▸ Directions for this task: Of the records that follow, copy only the lines from the line containing "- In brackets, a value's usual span" to the line containing "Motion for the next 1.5", both included, exactly as written.

Records from a dataset
§

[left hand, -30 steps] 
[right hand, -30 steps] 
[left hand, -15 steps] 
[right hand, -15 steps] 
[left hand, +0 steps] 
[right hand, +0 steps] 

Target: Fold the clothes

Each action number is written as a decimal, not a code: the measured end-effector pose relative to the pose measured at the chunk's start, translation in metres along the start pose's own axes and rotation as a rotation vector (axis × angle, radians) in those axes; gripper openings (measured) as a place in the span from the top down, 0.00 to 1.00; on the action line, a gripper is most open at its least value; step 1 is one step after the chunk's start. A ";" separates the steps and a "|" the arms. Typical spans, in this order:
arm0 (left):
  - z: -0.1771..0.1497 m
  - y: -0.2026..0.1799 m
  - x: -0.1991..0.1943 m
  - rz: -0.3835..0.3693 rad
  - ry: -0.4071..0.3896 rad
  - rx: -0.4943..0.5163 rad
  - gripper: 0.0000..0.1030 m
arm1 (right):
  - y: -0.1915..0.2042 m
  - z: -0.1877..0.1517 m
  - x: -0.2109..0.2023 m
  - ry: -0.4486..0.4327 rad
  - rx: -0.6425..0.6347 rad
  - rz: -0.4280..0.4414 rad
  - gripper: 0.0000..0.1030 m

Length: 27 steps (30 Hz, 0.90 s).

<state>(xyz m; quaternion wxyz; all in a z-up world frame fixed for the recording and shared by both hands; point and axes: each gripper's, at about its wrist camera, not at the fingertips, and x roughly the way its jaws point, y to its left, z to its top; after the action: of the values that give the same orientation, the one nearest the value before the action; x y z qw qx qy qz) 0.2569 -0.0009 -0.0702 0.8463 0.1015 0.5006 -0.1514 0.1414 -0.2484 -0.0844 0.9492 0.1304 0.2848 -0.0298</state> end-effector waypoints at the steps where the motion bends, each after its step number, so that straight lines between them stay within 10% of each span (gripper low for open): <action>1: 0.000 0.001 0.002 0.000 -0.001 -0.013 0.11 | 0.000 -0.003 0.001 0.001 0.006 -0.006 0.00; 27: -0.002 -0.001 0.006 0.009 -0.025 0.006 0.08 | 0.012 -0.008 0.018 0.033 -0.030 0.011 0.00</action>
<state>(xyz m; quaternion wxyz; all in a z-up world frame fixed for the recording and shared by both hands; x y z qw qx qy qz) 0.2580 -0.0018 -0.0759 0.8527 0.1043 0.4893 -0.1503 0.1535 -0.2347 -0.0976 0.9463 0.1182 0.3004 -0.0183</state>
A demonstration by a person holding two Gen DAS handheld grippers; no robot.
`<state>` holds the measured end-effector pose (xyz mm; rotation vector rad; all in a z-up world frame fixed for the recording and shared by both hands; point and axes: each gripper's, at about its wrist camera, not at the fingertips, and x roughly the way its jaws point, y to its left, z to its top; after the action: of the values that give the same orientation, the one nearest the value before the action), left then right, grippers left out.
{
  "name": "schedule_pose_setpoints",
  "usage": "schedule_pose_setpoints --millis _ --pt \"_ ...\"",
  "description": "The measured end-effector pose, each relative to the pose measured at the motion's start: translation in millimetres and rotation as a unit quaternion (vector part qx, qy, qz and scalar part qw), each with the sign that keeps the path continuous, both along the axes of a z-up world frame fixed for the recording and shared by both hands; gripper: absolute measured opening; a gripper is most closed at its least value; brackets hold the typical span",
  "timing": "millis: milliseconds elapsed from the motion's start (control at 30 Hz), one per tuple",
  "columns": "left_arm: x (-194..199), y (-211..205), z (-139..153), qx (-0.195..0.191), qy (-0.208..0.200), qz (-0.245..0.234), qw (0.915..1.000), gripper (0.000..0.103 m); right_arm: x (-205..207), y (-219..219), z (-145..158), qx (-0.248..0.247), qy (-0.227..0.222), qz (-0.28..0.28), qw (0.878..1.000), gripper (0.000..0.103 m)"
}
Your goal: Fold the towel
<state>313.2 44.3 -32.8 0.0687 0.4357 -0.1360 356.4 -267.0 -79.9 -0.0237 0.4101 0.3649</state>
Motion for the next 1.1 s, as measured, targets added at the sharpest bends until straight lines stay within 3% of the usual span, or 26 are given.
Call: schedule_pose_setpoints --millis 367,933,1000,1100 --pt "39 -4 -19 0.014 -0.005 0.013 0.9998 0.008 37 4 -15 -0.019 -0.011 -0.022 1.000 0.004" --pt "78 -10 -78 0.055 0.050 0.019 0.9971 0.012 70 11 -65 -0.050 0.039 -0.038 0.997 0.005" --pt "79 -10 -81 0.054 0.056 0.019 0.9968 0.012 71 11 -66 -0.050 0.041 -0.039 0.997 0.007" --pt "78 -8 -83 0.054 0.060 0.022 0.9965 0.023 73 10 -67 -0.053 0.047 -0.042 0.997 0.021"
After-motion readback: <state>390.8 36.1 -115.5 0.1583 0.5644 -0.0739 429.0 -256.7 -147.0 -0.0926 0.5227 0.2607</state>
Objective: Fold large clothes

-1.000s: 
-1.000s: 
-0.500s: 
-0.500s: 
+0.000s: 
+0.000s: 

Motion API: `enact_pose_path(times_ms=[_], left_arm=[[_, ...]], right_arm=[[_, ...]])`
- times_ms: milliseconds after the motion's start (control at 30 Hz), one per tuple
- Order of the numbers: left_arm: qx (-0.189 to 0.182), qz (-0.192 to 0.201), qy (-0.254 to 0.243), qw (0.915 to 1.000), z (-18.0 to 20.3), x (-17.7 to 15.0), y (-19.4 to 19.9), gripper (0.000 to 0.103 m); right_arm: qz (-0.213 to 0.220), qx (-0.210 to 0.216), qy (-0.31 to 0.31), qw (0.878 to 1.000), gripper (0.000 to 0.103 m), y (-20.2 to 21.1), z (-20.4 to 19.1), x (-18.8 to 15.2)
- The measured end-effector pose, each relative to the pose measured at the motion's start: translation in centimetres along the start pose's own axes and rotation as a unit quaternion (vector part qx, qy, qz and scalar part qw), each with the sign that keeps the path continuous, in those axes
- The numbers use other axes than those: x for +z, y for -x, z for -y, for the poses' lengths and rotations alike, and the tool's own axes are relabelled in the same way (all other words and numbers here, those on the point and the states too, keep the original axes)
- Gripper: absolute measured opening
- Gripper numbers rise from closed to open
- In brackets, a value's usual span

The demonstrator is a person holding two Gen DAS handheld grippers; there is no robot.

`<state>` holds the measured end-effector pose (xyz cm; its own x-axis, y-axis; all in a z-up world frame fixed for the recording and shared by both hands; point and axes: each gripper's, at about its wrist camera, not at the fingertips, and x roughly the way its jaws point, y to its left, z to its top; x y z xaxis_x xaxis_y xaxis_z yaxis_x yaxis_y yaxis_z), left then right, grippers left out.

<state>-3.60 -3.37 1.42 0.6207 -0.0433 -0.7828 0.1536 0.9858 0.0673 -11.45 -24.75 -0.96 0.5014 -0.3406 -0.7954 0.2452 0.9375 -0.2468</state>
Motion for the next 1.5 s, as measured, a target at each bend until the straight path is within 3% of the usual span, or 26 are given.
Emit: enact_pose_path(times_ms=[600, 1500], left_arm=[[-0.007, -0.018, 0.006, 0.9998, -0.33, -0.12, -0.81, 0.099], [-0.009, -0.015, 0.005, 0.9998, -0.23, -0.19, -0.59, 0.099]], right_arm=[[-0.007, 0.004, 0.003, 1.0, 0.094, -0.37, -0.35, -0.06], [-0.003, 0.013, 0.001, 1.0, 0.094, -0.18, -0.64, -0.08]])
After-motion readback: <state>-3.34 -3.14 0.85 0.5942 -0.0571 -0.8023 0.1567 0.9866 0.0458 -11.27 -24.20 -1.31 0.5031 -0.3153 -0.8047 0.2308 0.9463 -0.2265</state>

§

▸ Response to this exercise:
- In brackets, a value's usual span

The demonstrator is a person holding two Gen DAS handheld grippers; there is no robot.

`<state>` holds the measured end-effector pose (xyz cm; its own x-axis, y-axis; all in a z-up world frame fixed for the recording and shared by both hands; point and axes: each gripper's, at about its wrist camera, not at the fingertips, and x roughly the way its jaws point, y to its left, z to its top; x y z xaxis_x xaxis_y xaxis_z yaxis_x yaxis_y yaxis_z), left then right, grippers left out.

<state>-3.60 -3.37 1.42 0.6207 -0.0433 -0.7828 0.1536 0.9858 0.0673 -11.45 -24.75 -0.96 0.5014 -0.3406 -0.7954 0.2452 0.9375 -0.2468</state>
Motion for the next 1.5 s, as measured, a target at each bend until the straight path is within 3% of the usual span, or 26 are given.

This completes the output for the exercise.